Para Claudia Cohn, as associações têm uma enorme responsabilidade: “Não é possível sair por aquela porta hoje sem ter a certeza que é preciso fazer alguma coisa”, disse, detalhando o processo complexo que envolve desde a escolha até o pagamento do serviço. “Quem paga não é o médico e quem escolhe não é o paciente. São vários atores, alguns deles pressionados. A linha reta é a indicação por uma questão técnica e não era isso que estava acontecendo.”
Para a organização, o evento foi um marco na história no setor de saúde: “Levantar o debate para o final do 52º Congresso da SBPC/ML foi uma atitude corajosa”, disse Carlos Eduardo Gouvêa, do IES e da CBDL. “Trazer a informação para o nosso mercado para combater a corrupção é fundamental. O instituto tem hoje 240 associados, representando os diferentes setores da indústria.” Gouvêa detalhou como funciona o IES e disse que recebeu cerca de 600 denúncias, com 1,5 mil denunciados, entre médicos, hospitais, laboratórios e instituições públicas.
“Perdemos muito tempo. As entidades médicas e instituições ficaram adormecidas e se achando autossuficientes para resolver as mazelas internas”, foi o diagnóstico do momento, feito pelo ex-presidente do CFM Roberto Luiz D’Ávilla. Para o médico, o número de denúncias em relação a incentivos e comissões, por exemplo, são raros, porque denunciantes e denunciados convivem muito bem.
D’Ávilla explicou que não é possível uma denúncia anônima ao CFM. “Posso afirmar que não há corporativismo. Os fatos são apresentados e o julgamento acontece. Os pacientes depositam confiança em nós e os interesses deles têm que estar acima de qualquer coisa”, que atuou também como corregedor do conselho.

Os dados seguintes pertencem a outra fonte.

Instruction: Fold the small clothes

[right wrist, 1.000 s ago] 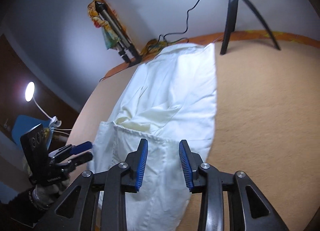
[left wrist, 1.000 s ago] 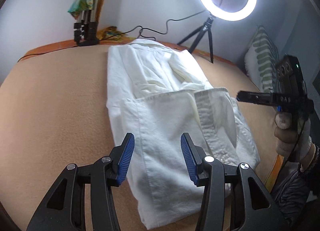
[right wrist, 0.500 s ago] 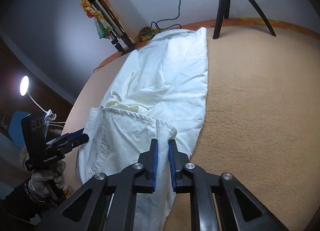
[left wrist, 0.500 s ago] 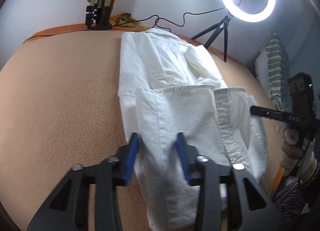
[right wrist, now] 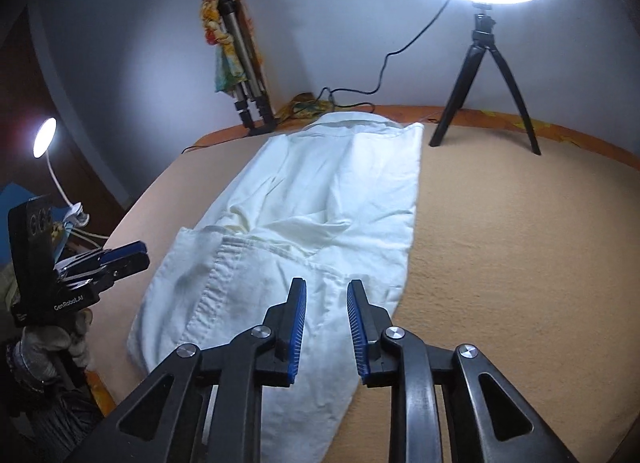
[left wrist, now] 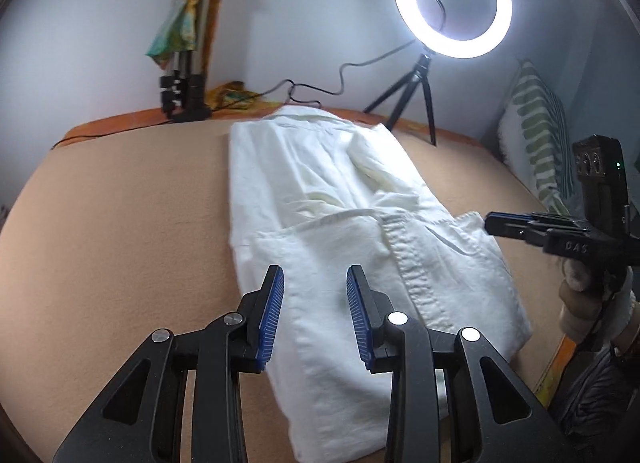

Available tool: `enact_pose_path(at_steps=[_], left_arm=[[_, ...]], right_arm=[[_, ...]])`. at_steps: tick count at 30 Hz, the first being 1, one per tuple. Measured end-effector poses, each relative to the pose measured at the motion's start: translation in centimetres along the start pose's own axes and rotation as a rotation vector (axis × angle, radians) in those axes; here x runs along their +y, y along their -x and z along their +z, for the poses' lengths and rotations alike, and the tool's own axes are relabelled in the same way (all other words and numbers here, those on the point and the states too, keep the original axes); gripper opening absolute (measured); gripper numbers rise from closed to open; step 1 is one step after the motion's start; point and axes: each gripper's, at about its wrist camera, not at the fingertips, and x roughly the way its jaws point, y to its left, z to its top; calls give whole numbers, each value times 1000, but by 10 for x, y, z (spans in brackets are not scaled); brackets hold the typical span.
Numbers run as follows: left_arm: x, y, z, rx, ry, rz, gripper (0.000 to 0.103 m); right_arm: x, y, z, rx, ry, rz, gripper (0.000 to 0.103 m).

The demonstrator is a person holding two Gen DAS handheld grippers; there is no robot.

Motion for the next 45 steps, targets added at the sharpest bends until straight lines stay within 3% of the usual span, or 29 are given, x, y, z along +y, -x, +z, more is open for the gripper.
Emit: enact_pose_path(at_steps=[5,8,10,11,15,19,26,29,31,36,41,44,45], left_arm=[[2,-5,22,0,-12,-18,31],[17,-9,35,4,30,-31,33],[31,-16,45,16,65,-48,46],[39,-20,50,22,81,-49,48],[70,-42,68,47,129,-44,48],[93,-75,81,77,167,-57,48],[80,-130,90,163,56,-41,48],[75,-145,94,162,18,-7,48],[73,-151,98,148,-5,10,51],[76,-164,109,137,-27,45,57],[104,-166,128,112,73,40,58],[120,-175,139,128,138,-23,58],[125,-179,141,142,164,-58,58]], right_arm=[[4,-17,4,28,21,-10,25],[-15,-20,15,9,-46,14,28],[-27,-25,23,1,-73,7,28],[-31,-27,27,1,-73,1,30],[-55,-46,44,20,-84,2,40],[-89,-71,63,33,-174,39,40],[-123,-127,94,51,-257,98,40],[-132,-147,102,59,-299,127,29],[-134,-155,106,72,-304,157,1],[-137,-163,113,94,-270,72,0],[-134,-163,117,90,-222,54,0],[-139,-159,122,78,-226,79,14],[-141,-158,124,66,-230,86,26]])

“É preciso levar a discussão e o engajamento para a sociedade. Não adianta só discutir e propor ações aqui dentro de sala se não conseguirmos chegar à população”, enfatizou Ademar Paes Jr., presidente da ACM. Ele explicou que a transparência é necessária porque traz confiança às ações. Destacou o acesso à saúde como um dos principais problemas não só no setor público, mas também no privado. “Aliás, nenhum dos dois está funcionando direito.” Também mencionou a necessidade de dados para melhor avaliar a situação do país.

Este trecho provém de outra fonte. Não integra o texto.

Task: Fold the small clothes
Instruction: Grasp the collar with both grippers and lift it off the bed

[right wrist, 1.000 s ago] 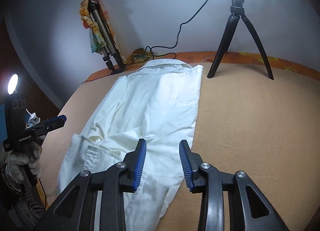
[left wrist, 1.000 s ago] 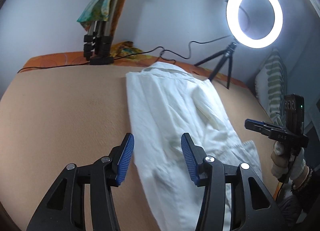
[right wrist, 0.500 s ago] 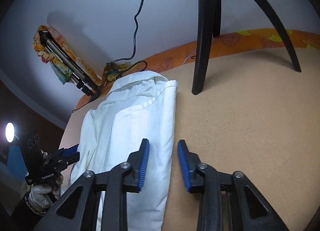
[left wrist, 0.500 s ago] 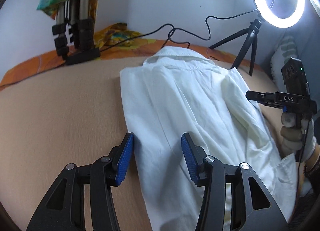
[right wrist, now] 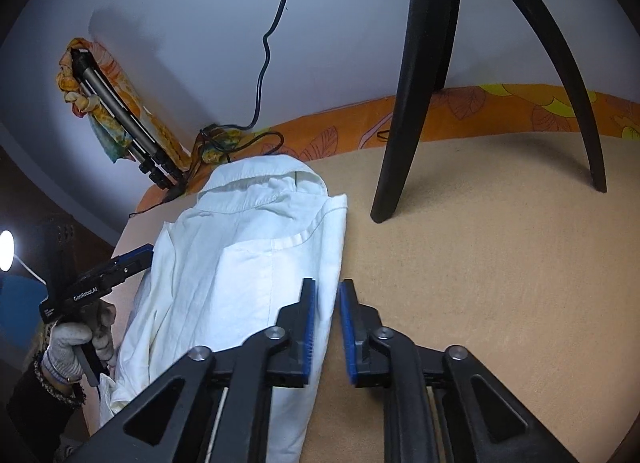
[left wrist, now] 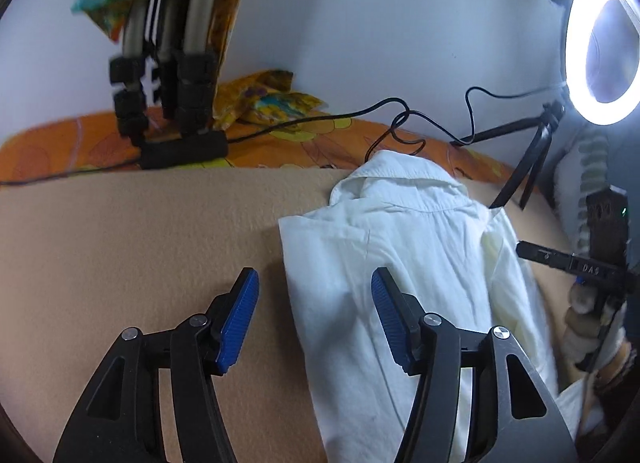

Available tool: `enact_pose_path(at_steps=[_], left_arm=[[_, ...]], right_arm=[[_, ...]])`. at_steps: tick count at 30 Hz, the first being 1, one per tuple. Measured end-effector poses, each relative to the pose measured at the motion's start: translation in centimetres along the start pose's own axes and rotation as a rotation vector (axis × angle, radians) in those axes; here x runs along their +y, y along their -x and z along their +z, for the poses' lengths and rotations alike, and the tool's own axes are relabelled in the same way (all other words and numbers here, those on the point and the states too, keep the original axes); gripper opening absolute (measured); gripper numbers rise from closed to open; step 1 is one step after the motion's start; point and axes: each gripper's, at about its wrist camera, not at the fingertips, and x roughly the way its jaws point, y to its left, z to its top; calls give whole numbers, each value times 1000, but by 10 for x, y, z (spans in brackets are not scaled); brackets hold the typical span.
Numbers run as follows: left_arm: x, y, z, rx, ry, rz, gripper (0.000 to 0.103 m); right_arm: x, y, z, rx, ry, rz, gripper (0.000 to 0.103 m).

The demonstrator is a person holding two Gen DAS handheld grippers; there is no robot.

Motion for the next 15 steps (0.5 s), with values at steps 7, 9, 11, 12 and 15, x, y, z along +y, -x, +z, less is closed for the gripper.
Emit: enact_pose_path(at_steps=[7,9,11,12,15], left_arm=[[2,-17,16,-5,22,-113,53],[0,-19,16,-12,26,-133,52],[3,-23,16,-14,58,-167,45],[6,-25,16,-14,76,-167,33],[17,-29,16,5,145,-189,10]], right_arm=[[-10,-10,14,14,-38,93,32],[-13,-16,17,23,-45,100,32],[-17,-19,18,22,-63,119,32],[-18,-20,19,20,-69,128,32],[-19,-22,22,16,-81,135,31]])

Wilson Shcolnik comentou que existem denúncias, mas também há dificuldades em relação a dados para decisões, e que esse fato precisa ser avaliado com atenção para que seja tomada uma atitude em benefício do paciente.

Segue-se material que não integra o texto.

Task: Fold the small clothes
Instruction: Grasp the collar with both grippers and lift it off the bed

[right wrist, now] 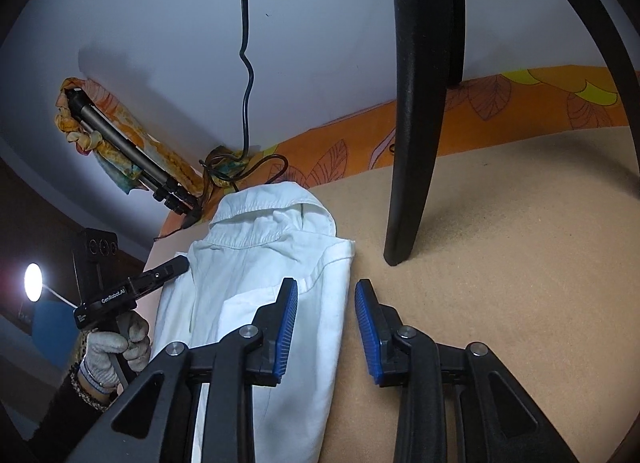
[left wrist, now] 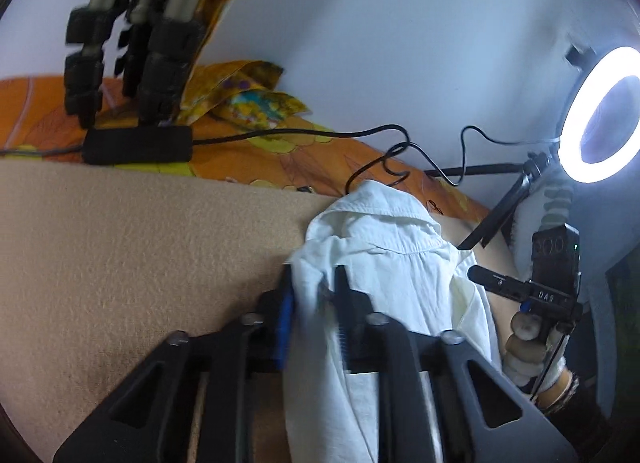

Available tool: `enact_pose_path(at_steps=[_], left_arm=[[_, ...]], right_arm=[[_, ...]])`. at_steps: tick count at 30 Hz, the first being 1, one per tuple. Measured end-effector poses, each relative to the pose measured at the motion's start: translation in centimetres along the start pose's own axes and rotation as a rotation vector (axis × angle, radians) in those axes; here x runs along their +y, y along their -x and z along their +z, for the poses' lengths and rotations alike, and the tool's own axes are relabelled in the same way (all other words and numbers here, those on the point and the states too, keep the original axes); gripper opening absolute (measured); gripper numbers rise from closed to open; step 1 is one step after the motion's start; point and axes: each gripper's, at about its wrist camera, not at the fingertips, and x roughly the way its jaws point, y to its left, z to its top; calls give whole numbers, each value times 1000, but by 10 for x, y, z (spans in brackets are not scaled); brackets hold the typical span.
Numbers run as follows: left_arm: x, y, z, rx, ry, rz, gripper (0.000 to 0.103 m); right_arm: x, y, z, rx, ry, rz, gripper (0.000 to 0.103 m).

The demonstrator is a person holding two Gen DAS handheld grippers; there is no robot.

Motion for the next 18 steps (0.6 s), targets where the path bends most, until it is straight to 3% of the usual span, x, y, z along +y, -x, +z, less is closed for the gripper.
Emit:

Luiz Fernando Barcelos, presidente da SBAC (Sociedade Brasileira de Análises Clínicas), disse que gostaria muito de estar indignado com as colocações no debate, mas o setor vivencia o problema. “Infelizmente, a corrupção existe. Tem como provar? Muito difícil conseguir”, lamentou. Ele explicou que o país vive um momento muito complicado na área de saúde e que em diversos momentos o médico precisa cercar-se de segurança, solicitando muitos exames, porque nunca viu o paciente antes nem sabe se verá uma segunda vez.
Shcolnik falou sobre a divulgação de informações nos Estados Unidos, com dados online na área de saúde disponíveis na internet (open payment), e que no Brasil, em Minas Gerais, existe uma lei similar de transparência, regulamentada por um decreto de 2017. “É preciso maior transparência entre médicos, indústria, distribuição de medicamentos e insumos. Não estamos fora disso. Precisaremos de leis federais para disciplinar?”, questionou o presidente da SBPC/ML.
Entre as conclusões dos participantes está a necessidade de educar, ser feito um trabalho conjunto de conscientização em todos os segmentos, com leis e sem impunidade.
“Estamos vivendo novos tempos. Que cada um de nós coloque a mão na consciência, contando com os esforços de todos para mudar o quadro no Brasil, que tanto corrói os nossos recursos”, finalizou o presidente da SBPC/ML.